レーザー誘導蛍光顕微鏡を使用して、エンロフロキサシンとその代謝物を決定するための磁気およびコアシェルナノ粒子の適用

ナノ粒子とレーザー誘導蛍光顕微鏡（LIFM）を使用したユニークな分析方法が開発され、この研究でエンロフロキサシンを決定しました。サンプルの前処理では、2種類の粒子、すなわち、合成された染料ドープコアシェルシリカナノ粒子と磁気マイクロ粒子（MPS）をそれぞれ使用して、それぞれエンロフロキサシンの蛍光タグ付けと濃縮に使用しました。エンロフロキサシンの抗体は、合成されたFITCドープコアシェルナノ粒子に固定され、エンロフロキサシン標的をMPSによって抽出しました。現時点では、各コアシェルシリカナノ粒子の平均抗体数は〜0.9であり、これは蛍光レシオメトリック法によって決定されました。記載された方法は、LIFMを使用してエンロフロキサシンを決定する肉サンプルについて実証され、結果は酵素結合免疫吸着剤アッセイ（ELISA）と比較されました。開発された手法により、単純化された分析手順が可能になり、ELISAと比較して検出限界が約54倍改善されました。

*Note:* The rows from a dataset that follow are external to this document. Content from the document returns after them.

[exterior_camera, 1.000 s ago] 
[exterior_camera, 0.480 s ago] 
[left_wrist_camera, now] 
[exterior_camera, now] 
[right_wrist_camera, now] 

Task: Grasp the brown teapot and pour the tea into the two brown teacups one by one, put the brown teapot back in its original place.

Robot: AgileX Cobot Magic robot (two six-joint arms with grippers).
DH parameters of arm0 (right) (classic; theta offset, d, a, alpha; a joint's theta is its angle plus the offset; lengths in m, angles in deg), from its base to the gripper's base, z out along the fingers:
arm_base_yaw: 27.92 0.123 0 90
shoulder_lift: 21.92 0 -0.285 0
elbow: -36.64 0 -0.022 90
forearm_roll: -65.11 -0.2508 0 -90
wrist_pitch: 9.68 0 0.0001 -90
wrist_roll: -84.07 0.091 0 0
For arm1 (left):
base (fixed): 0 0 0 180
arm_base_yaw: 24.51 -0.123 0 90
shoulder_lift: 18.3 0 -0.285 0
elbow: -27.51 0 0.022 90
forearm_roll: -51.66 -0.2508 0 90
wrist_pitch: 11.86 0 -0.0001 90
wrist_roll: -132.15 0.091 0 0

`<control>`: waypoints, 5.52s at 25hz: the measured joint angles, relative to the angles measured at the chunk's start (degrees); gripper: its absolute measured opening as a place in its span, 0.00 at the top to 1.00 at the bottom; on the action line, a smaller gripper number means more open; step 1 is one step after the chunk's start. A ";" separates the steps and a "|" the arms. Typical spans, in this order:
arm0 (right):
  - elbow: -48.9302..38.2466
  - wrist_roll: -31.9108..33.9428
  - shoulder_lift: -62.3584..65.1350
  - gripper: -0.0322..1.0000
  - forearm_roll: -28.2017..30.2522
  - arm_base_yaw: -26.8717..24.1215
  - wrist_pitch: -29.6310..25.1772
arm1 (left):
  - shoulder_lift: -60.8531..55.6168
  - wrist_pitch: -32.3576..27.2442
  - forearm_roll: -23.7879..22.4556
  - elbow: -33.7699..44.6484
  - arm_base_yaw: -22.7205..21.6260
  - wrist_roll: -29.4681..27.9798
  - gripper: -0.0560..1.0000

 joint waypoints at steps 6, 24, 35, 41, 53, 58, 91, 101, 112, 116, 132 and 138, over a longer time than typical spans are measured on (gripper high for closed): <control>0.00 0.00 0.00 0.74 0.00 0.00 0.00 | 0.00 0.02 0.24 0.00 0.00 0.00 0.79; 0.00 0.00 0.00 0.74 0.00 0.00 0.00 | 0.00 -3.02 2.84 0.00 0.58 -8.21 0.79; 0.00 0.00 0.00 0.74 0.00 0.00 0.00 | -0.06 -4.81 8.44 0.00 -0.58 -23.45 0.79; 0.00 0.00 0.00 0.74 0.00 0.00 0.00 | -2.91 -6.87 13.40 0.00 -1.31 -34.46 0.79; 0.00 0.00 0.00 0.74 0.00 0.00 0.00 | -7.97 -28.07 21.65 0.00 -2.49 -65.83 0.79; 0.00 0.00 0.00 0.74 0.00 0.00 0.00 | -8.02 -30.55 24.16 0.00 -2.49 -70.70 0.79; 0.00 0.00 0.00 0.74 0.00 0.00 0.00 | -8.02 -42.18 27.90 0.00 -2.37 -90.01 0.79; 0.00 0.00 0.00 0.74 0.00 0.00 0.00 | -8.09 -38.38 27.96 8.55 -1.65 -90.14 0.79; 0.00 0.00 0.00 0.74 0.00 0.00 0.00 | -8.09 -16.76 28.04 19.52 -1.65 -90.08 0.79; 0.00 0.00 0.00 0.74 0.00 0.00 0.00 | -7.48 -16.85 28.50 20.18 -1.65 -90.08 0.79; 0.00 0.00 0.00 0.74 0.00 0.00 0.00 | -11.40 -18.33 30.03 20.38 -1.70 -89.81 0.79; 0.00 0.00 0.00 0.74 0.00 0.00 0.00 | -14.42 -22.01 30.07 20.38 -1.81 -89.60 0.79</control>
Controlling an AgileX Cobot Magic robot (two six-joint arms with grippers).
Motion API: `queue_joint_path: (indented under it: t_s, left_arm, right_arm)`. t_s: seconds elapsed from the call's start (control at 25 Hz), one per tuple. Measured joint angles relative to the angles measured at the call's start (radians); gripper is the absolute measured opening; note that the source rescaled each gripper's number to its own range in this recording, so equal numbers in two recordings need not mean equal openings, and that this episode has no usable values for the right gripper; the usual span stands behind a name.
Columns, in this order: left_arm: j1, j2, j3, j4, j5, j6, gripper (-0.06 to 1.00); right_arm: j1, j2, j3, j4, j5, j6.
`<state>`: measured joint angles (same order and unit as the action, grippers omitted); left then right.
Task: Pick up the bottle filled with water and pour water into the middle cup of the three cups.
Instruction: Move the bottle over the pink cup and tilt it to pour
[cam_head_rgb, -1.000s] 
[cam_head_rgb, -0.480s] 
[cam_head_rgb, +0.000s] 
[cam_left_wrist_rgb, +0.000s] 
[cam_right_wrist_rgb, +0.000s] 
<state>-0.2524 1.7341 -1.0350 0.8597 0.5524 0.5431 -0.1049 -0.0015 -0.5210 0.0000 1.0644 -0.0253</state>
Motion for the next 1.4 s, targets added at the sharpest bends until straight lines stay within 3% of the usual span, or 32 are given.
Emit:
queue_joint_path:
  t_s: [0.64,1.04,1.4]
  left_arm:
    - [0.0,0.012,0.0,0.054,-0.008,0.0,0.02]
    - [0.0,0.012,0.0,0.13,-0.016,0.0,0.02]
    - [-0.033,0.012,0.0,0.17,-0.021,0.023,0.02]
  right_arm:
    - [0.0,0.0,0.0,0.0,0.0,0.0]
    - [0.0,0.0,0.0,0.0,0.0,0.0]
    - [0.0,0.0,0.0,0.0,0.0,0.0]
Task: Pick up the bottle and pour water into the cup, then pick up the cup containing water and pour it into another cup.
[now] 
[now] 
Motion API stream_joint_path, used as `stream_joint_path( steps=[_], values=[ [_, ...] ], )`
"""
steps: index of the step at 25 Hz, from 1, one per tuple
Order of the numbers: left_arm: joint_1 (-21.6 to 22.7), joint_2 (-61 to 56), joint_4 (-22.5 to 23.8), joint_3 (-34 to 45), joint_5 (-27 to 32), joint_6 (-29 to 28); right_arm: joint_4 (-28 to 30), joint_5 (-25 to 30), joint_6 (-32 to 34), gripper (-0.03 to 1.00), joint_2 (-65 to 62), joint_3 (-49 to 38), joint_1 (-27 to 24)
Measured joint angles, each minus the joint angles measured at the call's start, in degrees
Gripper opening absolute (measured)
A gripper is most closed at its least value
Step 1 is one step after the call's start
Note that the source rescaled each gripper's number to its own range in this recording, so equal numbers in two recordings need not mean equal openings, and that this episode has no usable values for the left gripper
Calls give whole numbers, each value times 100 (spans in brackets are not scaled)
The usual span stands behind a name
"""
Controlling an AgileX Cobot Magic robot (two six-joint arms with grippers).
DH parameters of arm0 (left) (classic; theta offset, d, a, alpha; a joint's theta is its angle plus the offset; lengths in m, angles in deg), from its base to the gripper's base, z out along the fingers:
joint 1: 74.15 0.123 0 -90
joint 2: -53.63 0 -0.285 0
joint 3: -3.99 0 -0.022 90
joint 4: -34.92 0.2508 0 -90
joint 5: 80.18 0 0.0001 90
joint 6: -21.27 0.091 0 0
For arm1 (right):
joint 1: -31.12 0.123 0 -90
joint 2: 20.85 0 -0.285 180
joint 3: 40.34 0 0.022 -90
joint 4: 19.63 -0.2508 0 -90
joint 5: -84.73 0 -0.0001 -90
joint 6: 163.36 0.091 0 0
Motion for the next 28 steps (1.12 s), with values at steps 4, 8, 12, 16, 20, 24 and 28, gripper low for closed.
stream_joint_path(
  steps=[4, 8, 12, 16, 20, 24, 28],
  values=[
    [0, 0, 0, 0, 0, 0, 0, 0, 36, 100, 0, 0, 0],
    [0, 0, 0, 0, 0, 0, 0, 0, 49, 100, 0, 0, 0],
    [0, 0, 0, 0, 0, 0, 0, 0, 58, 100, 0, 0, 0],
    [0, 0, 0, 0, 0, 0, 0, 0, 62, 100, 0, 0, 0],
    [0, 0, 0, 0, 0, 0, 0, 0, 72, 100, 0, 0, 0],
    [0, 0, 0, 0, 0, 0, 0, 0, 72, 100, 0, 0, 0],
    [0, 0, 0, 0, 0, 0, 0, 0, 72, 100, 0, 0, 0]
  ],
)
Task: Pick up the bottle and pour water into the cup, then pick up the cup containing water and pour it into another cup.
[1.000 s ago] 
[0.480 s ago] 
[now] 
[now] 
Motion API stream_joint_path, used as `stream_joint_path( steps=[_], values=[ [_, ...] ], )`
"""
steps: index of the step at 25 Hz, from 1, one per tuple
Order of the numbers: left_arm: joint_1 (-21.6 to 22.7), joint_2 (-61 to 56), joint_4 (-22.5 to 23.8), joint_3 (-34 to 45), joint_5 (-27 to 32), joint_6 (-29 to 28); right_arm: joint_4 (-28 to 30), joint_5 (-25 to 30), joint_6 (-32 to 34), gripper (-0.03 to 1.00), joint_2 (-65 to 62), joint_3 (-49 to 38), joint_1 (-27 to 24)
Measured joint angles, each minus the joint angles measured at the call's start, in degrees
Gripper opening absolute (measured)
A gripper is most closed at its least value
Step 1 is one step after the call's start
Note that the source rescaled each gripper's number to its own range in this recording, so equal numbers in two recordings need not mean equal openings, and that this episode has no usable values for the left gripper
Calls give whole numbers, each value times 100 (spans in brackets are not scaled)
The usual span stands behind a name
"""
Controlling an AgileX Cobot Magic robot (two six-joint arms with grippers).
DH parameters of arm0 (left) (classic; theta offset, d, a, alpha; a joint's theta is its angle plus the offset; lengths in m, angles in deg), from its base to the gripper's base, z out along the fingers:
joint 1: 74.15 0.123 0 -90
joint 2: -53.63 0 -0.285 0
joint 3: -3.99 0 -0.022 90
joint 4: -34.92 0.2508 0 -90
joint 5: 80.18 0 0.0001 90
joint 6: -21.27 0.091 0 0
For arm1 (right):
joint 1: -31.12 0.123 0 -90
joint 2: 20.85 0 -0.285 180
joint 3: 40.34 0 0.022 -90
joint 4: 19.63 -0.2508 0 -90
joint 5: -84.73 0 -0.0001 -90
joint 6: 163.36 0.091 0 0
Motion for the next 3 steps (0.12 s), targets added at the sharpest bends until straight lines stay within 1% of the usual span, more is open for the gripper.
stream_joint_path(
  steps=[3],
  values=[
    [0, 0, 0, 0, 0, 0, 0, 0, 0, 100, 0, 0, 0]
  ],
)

A unique analytical method using nanoparticles and laser-induced fluorescence microscopy (LIFM) was developed to determine enrofloxacin in this work. For sample pretreatment, two different kinds of particles, i.e., synthesized dye-doped core-shell silica nanoparticles and magnetic micro-particles (MPs), were used for fluorescent tagging and concentrating the enrofloxacin, respectively. The antibody of enrofloxacin was immobilized on the synthesized FITC-doped core-shell nanoparticles, and the enrofloxacin target was extracted by the MPs. At this moment, the average number of antibodies on each core-shell silica nanoparticle was ~0.9, which was determined by the fluorescence ratiometric method. The described method was demonstrated for a meat sample to determine enrofloxacin using LIFM, and the result was compared with enzyme-linked immunosorbent assay (ELISA). The developed technique allowed the simplified analytical procedure, improved the detection limit about 54-fold compared to ELISA.